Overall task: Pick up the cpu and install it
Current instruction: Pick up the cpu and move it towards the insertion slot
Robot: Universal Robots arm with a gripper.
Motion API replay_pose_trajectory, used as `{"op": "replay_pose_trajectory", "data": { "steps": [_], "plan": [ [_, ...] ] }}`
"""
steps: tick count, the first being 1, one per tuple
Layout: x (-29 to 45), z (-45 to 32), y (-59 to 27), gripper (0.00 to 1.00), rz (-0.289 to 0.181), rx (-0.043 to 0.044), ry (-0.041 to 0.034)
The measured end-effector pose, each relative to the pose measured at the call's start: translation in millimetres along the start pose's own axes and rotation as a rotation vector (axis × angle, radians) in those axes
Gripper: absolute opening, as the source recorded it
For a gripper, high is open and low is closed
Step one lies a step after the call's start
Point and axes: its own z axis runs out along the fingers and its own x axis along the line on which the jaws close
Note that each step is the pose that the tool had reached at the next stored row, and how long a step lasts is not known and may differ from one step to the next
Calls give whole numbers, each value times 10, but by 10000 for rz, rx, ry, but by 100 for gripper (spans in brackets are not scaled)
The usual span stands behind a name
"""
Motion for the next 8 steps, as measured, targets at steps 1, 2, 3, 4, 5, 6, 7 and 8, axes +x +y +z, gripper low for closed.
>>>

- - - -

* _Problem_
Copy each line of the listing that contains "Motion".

* _Exercise output_
Motion API replay_pose_trajectory, used as `{"op": "replay_pose_trajectory", "data": { "steps": [_], "plan": [ [_, ...] ] }}`
Motion for the next 8 steps, as measured, targets at steps 1, 2, 3, 4, 5, 6, 7 and 8, axes +x +y +z, gripper low for closed.

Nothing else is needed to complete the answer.